Pero el Espíritu Creador viene en nuestra ayuda. Ha entrado en la historia y así nos habla de un modo nuevo. En Jesucristo Dios mismo se hizo hombre y nos concedió, por decirlo así, contemplar en cierto modo la intimidad de Dios mismo. Y allí vemos algo totalmente inesperado: en Dios existe un “Yo” y un “Tú”. El Dios misterioso no es una soledad infinita; es un acontecimiento de amor. Si al contemplar la creación pensamos que podemos vislumbrar al Espíritu Creador, a Dios mismo, casi como matemática creadora, como poder que forja las leyes del mundo y su orden, pero luego también como belleza, ahora llegamos a saber que el Espíritu Creador tiene un corazón. Es Amor.

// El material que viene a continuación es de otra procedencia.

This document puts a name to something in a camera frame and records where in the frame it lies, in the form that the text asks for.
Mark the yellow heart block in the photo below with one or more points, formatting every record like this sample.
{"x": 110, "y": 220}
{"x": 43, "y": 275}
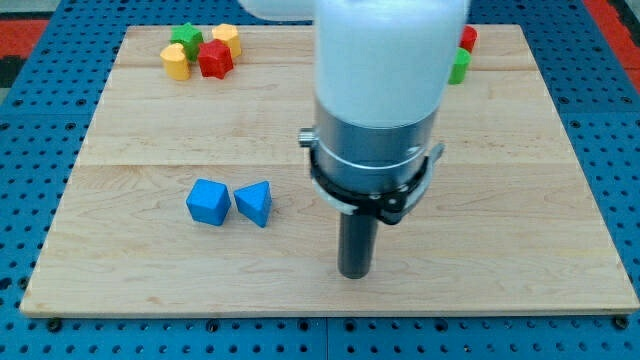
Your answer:
{"x": 175, "y": 62}

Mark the red circle block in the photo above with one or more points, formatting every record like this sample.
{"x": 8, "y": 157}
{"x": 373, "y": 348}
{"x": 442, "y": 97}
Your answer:
{"x": 468, "y": 38}

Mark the yellow hexagon block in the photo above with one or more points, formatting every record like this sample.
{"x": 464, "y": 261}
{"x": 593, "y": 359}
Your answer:
{"x": 229, "y": 35}

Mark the blue triangle block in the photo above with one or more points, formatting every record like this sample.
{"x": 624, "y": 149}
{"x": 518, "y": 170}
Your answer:
{"x": 254, "y": 202}

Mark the wooden board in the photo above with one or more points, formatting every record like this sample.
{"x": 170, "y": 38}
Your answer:
{"x": 508, "y": 225}

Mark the blue cube block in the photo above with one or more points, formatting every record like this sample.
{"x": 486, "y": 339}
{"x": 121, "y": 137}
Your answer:
{"x": 208, "y": 202}

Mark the green circle block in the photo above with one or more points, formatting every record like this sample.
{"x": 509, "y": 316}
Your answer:
{"x": 460, "y": 66}

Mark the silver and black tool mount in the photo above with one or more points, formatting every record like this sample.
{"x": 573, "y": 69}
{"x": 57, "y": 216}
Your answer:
{"x": 367, "y": 172}

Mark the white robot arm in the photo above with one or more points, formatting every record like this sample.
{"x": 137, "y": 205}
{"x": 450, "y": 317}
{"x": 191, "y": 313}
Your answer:
{"x": 381, "y": 68}

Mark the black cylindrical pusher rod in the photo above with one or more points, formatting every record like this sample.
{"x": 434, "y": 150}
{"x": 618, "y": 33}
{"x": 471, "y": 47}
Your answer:
{"x": 356, "y": 244}

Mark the green star block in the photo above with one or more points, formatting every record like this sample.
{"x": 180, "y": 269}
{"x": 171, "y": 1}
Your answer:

Existe el Hijo que habla con el Padre. Y ambos son uno en el Espíritu, que es, por decirlo así, la atmósfera del dar y del amar que hace de ellos un único Dios. Esta unidad de amor, que es Dios, es una unidad mucho más sublime de lo que podría ser la unidad de una última partícula indivisible. Precisamente el Dios trino es el único Dios.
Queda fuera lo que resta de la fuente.